Cause I found out that CA Debonder melts plastic (and red plastic cups that you put it in). But I want to make some changes to models I alreay glued together. Thank you in advance.


----------



## Silens (Dec 26, 2010)

Super Glue is generally brittle enough to snap apart. If not, freeze it and then try breaking it.


----------



## Kreuger (Aug 30, 2010)

Simple green will also soften the glue without harming the plastic.

Its the paint stripper of choice with plastic models. It doesn't hurt plastic models, but it does take longer to soften glue and paint than acetone or a more powerful solvent.


----------



## Rems (Jun 20, 2011)

Simple green will get rid of super glue very well. It will just flake off after a short immersion, leaving your models unharmed. 

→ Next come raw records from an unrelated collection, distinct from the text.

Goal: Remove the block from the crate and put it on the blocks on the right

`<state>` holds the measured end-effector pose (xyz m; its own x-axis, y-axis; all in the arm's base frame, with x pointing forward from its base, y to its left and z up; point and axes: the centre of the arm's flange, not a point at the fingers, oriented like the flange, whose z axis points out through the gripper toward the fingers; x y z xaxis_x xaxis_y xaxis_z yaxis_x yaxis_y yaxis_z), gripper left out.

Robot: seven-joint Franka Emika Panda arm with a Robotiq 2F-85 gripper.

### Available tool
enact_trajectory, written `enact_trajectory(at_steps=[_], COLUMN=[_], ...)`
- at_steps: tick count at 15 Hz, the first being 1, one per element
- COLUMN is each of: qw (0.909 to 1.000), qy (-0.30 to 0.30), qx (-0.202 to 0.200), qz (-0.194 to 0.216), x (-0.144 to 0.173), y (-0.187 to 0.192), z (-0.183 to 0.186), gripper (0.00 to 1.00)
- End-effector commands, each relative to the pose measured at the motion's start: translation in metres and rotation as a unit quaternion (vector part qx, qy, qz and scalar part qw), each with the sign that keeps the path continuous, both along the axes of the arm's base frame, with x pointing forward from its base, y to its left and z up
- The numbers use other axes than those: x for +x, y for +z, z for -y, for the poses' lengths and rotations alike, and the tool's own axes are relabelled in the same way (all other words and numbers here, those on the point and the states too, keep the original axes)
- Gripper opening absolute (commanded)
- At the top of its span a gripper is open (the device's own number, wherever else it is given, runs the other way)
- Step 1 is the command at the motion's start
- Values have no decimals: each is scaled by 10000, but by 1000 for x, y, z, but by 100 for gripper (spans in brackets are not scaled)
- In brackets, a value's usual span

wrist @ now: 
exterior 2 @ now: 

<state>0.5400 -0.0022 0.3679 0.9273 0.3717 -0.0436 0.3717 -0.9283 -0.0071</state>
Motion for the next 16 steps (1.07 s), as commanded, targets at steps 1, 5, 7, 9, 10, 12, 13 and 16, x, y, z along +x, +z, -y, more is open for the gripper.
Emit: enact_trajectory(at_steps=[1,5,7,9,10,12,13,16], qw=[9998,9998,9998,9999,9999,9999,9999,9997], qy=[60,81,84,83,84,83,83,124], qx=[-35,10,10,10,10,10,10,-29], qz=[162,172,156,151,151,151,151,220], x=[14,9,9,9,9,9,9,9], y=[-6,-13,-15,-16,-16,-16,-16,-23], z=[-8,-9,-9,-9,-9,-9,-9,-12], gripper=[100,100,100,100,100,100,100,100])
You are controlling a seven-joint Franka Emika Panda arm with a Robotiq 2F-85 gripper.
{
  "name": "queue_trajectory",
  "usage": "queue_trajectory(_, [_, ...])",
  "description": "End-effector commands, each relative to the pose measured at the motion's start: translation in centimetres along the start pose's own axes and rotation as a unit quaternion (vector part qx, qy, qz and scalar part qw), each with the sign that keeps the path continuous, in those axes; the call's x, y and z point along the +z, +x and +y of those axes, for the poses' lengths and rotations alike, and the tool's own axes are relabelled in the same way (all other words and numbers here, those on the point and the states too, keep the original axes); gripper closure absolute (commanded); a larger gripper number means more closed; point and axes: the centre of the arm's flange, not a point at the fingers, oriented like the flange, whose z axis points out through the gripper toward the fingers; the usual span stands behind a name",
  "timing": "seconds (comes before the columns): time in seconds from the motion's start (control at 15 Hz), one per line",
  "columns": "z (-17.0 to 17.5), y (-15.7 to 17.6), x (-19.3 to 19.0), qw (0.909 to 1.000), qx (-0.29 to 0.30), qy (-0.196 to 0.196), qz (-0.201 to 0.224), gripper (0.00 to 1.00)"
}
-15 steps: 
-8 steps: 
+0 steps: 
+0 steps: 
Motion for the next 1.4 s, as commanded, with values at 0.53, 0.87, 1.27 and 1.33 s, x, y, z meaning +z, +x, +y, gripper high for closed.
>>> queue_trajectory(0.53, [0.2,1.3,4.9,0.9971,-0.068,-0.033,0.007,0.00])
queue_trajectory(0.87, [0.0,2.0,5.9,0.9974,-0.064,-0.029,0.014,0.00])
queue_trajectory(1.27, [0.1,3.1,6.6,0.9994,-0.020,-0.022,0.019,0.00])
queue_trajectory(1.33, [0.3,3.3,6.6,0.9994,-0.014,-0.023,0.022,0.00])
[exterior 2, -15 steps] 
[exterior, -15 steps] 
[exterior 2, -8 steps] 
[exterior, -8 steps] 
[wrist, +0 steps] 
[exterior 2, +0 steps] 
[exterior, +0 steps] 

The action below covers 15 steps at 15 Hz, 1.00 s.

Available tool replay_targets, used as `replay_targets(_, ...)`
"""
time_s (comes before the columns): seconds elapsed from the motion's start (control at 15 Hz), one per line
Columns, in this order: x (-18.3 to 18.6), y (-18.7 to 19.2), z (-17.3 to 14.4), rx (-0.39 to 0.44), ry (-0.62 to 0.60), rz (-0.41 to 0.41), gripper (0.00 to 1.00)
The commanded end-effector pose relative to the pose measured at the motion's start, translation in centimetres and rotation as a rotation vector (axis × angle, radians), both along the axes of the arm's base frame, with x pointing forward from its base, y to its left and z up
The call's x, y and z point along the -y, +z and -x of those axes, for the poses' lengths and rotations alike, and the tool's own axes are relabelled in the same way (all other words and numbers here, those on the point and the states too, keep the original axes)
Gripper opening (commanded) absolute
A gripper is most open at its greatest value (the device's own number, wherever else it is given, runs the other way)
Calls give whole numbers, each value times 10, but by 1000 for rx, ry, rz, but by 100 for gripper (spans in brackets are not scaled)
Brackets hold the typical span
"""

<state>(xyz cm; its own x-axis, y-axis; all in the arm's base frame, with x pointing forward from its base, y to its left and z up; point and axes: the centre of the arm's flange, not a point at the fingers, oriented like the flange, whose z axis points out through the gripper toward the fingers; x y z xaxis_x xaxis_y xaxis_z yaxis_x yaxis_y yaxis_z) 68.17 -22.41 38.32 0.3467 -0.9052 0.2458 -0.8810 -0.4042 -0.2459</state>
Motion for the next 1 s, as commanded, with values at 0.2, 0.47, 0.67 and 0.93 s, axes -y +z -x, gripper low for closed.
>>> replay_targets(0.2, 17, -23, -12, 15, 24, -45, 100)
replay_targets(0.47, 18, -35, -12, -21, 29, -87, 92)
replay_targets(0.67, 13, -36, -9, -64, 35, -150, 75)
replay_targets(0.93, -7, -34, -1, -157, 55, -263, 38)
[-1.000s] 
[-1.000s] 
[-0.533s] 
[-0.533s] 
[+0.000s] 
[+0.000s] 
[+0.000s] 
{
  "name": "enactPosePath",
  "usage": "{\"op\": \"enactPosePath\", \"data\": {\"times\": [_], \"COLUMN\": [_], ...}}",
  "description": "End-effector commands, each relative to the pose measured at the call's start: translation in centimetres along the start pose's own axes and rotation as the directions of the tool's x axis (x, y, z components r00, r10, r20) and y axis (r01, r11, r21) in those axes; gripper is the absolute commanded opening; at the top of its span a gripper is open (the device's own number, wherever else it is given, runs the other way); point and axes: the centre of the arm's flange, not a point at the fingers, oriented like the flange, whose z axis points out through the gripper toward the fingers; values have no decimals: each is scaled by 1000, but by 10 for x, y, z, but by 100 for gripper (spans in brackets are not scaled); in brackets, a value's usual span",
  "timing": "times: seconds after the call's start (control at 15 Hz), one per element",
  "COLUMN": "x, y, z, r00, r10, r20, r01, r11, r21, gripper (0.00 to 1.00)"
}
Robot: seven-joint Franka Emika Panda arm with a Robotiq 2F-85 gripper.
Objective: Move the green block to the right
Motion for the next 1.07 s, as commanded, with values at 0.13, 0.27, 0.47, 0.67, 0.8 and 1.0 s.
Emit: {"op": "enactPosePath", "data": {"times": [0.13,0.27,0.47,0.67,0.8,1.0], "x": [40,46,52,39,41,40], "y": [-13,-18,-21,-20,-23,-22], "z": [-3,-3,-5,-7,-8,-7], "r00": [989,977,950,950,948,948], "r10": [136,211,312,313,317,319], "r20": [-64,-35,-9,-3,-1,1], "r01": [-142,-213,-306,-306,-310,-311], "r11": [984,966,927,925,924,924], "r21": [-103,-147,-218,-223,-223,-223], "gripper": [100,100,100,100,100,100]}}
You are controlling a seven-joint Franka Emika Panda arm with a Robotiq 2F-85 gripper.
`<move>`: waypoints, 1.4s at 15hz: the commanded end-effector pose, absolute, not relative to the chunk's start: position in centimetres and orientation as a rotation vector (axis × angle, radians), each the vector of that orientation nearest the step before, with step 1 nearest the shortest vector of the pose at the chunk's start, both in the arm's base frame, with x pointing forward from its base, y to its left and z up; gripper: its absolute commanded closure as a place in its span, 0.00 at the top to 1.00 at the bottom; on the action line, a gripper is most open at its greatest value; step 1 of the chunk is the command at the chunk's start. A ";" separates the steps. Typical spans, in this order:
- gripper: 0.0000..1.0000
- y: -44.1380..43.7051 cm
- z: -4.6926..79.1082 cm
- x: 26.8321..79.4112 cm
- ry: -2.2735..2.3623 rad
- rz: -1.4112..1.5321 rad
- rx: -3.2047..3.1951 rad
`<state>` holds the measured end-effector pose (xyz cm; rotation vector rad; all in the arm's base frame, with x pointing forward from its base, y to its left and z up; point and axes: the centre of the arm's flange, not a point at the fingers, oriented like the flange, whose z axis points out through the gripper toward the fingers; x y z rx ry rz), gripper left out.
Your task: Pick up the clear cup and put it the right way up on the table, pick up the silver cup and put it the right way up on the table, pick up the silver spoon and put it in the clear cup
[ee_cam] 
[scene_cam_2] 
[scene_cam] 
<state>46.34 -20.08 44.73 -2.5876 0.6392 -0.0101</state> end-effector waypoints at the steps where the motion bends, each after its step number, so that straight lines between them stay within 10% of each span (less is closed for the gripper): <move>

Plastic cement on the other hand- the kind of glue that 'eats' at the plastic and melts the pieces together you can never get rid off unless you file and sand the pieces (that will then likely need some rescultping too).


----------



## Dave T Hobbit (Dec 3, 2009)

Merged duplicate threads


----------



## bitsandkits (Mar 18, 2008)

Warm.soapy water and a tooth pick will remove most super glues from plastic or as others have said its brittle enouhh to break the joint


----------